Though Eli Lilly has lost the arbitration, the very fact that the ICSID held that it has jurisdiction to hear the patent dispute which sought to challenge the domestic court’s interpretation of the domestic patent law has opened up new areas of challenge of patent laws. Though ICSID has observed that it is not an appellate court and it will only interfere in certain egregious circumstances, yet the circumstances enumerated in the award are not only restricted to ‘denial of justice’ claims as unsuccessfully requested by Canada. Thus in the near future there can be many more companies dragging states to foreign arbitration alleging that their intellectual property rights are not given sufficient protection in the respondent’s territory. Curiously in AstraZeneca Canada Inc. v. Apotex Inc., 2017 SCC 36 (June 30, 2017), the Supreme Court of Canada has now overturned the ‘promise doctrine’.

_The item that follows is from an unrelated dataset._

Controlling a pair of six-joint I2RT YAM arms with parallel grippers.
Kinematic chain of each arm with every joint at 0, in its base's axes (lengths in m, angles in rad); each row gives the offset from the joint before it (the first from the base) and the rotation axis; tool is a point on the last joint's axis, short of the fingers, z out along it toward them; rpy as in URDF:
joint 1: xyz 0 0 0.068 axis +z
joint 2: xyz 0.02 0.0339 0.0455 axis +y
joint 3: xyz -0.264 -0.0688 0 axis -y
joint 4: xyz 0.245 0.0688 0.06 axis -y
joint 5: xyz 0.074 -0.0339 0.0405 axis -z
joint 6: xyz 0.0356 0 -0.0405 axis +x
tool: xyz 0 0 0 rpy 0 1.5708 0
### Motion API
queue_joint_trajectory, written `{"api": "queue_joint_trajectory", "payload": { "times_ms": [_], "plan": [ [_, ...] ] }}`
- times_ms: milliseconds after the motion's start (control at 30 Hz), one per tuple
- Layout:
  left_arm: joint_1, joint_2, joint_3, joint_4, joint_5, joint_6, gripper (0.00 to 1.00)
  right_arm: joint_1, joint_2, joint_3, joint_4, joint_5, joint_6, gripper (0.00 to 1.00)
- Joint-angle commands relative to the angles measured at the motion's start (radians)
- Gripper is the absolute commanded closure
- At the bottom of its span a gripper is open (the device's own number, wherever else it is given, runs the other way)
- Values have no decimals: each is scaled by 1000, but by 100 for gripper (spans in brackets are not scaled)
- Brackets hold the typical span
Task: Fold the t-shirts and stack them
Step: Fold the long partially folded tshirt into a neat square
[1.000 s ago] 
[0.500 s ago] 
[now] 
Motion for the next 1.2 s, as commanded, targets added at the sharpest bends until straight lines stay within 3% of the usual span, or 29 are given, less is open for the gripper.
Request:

It may be interesting to recall that in White Industries v. India (UNCITRAL Award, 30 November 2011) White Industries successfully bought a claim against the Republic of India before the investment treaty arbitration tribunal alleging violation of the India-Australia bilateral investment treaty (BIT). The humongous delay faced by the Australian company in Indian courts to enforce a foreign commercial arbitration award against Coal India limited was alleged to be against the obligations under the Australia-India BIT. White Industries had alleged violations of various provisions like expropriation, MFN, fair and equitable treatment. Rejecting the remaining grounds, the tribunal held that India did violate the MFN provisions of the India-Australia BIT. The present award of ICSID will certainly provide companies with new opportunities to challenge foreign courts decisions especially in relation to patent cases.